We describe five children with varied rheumatic manifestations, including fibromyalgia and arthralgias, ultimately proved to be associated with hypothyroidism. All musculoskeletal symptoms improved after thyroid replacement therapy. We conclude that rheumatic manifestations of hypothyroidism can be as varied in children as in adults.
Muscle Nerve. 2002 Jul;26(1):141-4.
Hypothyroid myopathy with a strikingly elevated serum creatine kinase level.

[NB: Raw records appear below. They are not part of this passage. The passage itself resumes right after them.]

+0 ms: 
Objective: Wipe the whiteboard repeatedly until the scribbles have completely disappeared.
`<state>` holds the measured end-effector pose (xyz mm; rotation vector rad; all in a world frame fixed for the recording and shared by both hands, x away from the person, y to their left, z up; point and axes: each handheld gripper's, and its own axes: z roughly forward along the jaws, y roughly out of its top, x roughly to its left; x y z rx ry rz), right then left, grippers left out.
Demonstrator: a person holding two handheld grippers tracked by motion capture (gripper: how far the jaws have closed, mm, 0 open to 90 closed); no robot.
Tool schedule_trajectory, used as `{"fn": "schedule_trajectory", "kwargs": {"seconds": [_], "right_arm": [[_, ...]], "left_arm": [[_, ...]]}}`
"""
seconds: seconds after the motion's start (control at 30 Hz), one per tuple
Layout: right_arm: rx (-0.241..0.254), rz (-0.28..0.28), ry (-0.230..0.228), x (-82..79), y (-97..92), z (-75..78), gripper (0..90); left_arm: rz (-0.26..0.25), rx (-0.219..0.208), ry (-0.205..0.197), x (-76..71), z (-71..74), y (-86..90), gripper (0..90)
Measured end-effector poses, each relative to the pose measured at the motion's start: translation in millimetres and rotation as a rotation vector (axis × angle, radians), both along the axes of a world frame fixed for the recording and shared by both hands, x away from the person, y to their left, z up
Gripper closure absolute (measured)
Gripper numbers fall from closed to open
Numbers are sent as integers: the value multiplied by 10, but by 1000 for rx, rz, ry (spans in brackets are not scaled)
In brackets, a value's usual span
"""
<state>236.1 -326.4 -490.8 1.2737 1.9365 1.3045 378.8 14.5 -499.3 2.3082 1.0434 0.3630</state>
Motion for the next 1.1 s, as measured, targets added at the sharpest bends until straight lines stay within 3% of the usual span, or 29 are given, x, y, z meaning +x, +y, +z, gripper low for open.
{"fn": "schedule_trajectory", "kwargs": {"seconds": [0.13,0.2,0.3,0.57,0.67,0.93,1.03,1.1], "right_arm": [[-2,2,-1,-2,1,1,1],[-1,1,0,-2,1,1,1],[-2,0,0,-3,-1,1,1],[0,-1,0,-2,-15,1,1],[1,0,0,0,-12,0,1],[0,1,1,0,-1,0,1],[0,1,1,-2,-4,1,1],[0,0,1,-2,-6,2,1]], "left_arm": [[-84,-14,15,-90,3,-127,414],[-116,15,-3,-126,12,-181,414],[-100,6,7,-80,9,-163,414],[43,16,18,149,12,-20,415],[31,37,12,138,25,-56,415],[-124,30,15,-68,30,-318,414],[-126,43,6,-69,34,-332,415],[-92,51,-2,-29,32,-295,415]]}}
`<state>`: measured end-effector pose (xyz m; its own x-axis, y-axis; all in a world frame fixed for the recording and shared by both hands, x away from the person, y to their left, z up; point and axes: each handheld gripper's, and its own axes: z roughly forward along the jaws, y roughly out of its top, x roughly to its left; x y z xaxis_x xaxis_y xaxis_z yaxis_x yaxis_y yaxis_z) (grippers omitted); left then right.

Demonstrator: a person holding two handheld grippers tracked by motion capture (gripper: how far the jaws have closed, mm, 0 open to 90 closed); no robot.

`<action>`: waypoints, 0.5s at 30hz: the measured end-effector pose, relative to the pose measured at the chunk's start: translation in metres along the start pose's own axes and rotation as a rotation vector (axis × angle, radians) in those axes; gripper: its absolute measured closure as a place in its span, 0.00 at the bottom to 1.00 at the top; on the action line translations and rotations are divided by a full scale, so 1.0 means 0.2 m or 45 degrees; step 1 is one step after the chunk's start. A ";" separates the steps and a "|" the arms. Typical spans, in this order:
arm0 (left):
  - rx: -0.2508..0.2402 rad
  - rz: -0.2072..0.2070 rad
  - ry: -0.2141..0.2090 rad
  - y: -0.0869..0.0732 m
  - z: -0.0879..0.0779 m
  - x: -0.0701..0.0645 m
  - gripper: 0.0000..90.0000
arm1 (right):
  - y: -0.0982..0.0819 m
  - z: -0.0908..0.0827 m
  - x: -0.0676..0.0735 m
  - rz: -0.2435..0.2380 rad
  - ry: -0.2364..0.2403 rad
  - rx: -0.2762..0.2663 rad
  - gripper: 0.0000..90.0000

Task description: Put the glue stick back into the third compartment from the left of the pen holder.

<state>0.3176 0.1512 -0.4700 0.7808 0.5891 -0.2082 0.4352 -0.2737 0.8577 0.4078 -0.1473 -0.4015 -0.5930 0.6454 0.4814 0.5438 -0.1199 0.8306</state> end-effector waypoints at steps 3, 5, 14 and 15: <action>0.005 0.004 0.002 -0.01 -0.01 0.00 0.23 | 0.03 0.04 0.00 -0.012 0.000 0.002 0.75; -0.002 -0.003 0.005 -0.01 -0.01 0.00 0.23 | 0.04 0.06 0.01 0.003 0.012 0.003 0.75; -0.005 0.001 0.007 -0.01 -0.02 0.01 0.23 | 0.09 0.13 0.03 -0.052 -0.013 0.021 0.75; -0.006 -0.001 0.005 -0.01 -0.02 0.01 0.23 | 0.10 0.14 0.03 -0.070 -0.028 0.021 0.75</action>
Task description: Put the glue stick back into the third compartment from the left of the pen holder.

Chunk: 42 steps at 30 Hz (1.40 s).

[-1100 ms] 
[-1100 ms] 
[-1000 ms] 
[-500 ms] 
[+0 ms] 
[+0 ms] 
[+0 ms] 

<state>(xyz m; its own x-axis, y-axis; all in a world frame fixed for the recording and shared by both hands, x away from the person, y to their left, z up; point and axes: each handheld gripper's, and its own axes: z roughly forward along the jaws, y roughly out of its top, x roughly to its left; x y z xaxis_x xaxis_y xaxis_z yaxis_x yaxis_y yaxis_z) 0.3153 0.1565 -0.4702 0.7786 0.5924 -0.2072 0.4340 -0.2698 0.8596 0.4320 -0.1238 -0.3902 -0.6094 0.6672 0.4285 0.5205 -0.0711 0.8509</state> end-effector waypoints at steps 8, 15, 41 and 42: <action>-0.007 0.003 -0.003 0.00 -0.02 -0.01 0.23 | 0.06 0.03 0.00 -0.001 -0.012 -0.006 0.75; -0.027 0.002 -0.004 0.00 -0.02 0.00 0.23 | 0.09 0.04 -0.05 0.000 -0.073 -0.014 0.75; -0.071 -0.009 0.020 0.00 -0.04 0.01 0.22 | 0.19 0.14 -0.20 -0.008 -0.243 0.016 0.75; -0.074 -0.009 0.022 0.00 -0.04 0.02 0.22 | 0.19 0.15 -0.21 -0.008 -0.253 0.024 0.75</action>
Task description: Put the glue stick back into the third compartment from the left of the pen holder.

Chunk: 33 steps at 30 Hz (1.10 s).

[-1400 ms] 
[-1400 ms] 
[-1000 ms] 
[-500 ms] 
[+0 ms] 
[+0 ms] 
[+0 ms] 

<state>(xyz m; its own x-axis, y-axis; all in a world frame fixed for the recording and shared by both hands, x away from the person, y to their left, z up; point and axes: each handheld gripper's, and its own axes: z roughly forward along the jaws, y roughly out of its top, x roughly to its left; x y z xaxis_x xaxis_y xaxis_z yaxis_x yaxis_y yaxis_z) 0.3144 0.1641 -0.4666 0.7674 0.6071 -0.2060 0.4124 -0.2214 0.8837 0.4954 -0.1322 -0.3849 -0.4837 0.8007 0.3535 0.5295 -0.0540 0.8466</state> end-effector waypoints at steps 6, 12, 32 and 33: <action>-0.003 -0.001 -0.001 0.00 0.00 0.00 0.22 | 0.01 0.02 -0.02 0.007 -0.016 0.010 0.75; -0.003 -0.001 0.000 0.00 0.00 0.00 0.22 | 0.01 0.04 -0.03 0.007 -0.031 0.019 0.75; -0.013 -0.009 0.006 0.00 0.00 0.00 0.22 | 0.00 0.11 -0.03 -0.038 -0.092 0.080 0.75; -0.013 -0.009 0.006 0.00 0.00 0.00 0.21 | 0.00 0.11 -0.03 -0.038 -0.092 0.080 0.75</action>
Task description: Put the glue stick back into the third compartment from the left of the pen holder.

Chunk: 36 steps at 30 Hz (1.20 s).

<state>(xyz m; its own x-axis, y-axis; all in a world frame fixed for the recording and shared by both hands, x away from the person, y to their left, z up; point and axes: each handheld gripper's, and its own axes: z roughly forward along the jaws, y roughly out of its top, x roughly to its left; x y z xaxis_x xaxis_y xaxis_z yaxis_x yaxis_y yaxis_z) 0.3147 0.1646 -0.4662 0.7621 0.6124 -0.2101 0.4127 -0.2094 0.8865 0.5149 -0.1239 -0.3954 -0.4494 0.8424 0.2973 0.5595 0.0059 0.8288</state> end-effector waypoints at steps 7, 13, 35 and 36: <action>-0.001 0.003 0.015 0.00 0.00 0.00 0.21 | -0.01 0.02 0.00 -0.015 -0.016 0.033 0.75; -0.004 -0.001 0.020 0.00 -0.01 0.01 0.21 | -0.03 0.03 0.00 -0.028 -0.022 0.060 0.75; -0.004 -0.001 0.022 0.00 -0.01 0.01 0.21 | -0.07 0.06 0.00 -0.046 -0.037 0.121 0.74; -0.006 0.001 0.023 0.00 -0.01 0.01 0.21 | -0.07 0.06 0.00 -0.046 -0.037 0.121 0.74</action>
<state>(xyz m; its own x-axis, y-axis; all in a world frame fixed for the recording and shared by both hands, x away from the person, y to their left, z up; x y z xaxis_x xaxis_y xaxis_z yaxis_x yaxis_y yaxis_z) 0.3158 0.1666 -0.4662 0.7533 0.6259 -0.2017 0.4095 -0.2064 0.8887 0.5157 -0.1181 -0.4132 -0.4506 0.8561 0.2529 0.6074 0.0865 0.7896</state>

Scott KR, Simmons Z, Boyer PJ.
Although serum creatine kinase (CK) levels are frequently modestly elevated in patients with hypothyroid myopathy, elevations in serum CK to the levels usually seen in inflammatory myopathies or dystrophies are rare. We report a patient with progressive proximal weakness and a serum CK level of over 29,000 IU/L, in whom subsequent laboratory evaluation identified profound hypothyroidism. Thyroid hormone replacement therapy resulted in resolution of clinical symptoms and a marked reduction in the serum CK level. Such a high serum CK level in a patient with hypothyroidism underscores the importance of assessing thyroid function in patients with weakness, regardless of serum CK levels, even when systemic symptoms and signs of hypothyroidism are minimal or absent.